Sir Humphrey adjusts his glasses, wryly smiles and replies “Indeed, Minister. Entirely new.”
Only last week, after much trailing, the latest iteration of the Green Book finally landed. On first inspection it does look different. It is certainly shorter and there is less emphasis on unnecessary technical complexity. All very welcome. But what has really changed?
The genius of His Majesty’s Treasury has never been brute force. It is process. Over decades, the Treasury has perfected the art of winning quietly, preferably while others believe they have secured a concession. The question, then, is whether the new Green Book is a masterclass in this venerable tradition?
Take land value uplift, my favourite dinner table topic. It’s still there, doing the heavy lifting. Will a housing scheme in Wigan now perform better, on paper, than one in Westminster? Answers on a postcard to SW1. However, encouragingly, there is greater emphasis on external impacts such as the place-making effects for areas in need of regeneration.

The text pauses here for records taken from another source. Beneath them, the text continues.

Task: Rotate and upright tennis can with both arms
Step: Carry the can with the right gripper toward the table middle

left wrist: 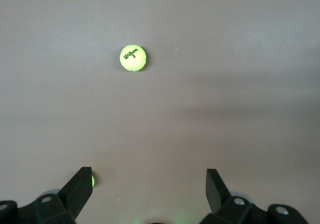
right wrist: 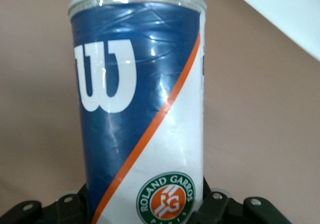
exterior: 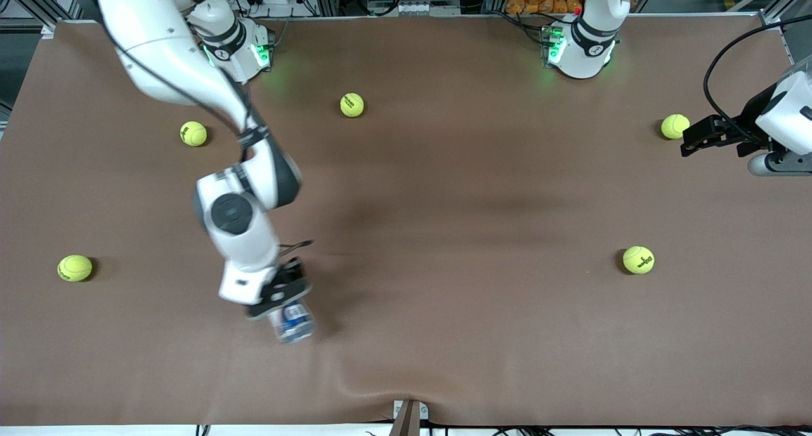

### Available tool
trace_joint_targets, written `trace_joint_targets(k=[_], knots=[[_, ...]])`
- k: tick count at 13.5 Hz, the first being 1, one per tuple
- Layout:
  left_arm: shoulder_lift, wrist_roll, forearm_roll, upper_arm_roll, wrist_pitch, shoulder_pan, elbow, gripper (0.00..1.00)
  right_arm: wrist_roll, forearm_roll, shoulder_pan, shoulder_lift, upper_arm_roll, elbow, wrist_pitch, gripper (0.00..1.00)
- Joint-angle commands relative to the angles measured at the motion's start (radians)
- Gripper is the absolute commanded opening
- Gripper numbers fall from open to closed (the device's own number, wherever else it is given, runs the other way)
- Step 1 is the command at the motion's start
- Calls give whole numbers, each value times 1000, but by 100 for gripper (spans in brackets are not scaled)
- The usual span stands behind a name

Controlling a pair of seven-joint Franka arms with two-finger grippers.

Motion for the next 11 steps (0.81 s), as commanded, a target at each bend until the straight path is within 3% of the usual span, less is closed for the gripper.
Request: trace_joint_targets(k=[1,4,6,11], knots=[[7,22,5,-4,-3,6,12,100,-101,-47,102,7,23,28,-10,76],[9,10,1,-7,-3,-5,12,100,-217,-131,213,56,22,28,65,75],[18,18,-12,-7,-3,7,8,100,-299,-142,262,77,23,26,105,76],[55,15,-167,-6,-8,14,-2,100,-376,-173,417,131,21,19,189,76]])
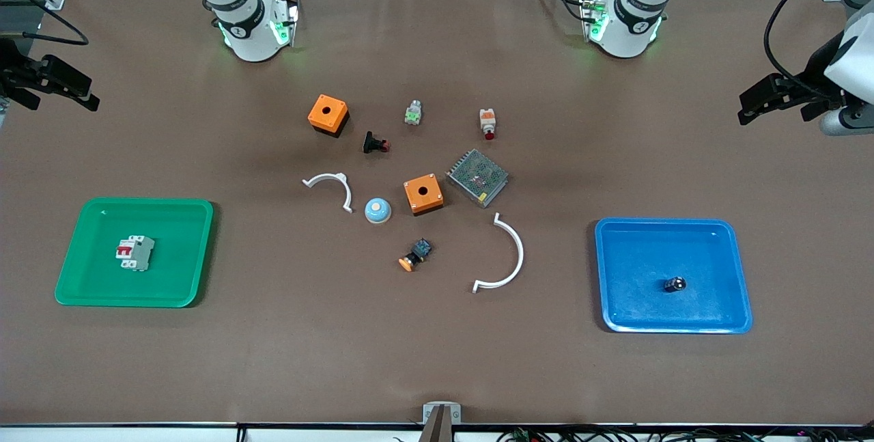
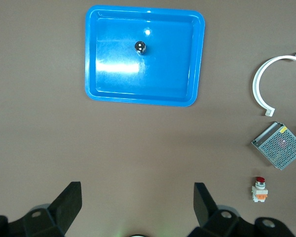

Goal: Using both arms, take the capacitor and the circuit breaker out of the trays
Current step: 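Move the left gripper down over the black capacitor in the blue tray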

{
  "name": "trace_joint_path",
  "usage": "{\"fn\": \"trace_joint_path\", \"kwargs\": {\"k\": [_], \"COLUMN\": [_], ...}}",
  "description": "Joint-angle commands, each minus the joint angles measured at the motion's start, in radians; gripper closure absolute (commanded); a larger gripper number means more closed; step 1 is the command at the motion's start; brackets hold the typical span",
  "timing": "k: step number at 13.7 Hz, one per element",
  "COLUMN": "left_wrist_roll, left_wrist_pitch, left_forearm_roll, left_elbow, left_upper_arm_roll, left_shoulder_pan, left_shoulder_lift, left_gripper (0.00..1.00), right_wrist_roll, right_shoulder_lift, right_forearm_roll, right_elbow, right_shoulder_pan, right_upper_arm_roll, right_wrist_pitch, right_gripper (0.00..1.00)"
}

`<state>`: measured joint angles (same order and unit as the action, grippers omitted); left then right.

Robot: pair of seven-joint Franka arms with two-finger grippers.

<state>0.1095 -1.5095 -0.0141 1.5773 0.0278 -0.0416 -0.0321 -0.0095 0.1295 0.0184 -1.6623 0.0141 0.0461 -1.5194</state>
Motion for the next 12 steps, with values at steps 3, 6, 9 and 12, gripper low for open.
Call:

To misquote Morecambe & Wise, is it the same tune, played slightly faster, with a new arrangement? Ministers may believe they are backing regeneration and rebalancing. In practice are they still backing spreadsheets underpinned by high land values?
Then there is our old friend, the benefit cost ratio, or BCR. This remains the supreme arbiter, the constitutional monarch of appraisal. Everything bows to it eventually. Time savings become money. Wellbeing becomes money. Environmental impacts become money. Of course, the new Green Book nods earnestly towards distributional effects and place-based outcomes, and this is to be praised, and used appropriately can make a difference.
The Green Book remains the gold standard of appraisal guidance, respected across the globe. The real question is whether this new iteration changes outcomes. Will benefits be shared more fairly? Will environmental limits constrain economic arithmetic rather than being adjusted to fit it? To borrow Sir Humphrey’s phrasing again “That depends entirely on what you mean by change.”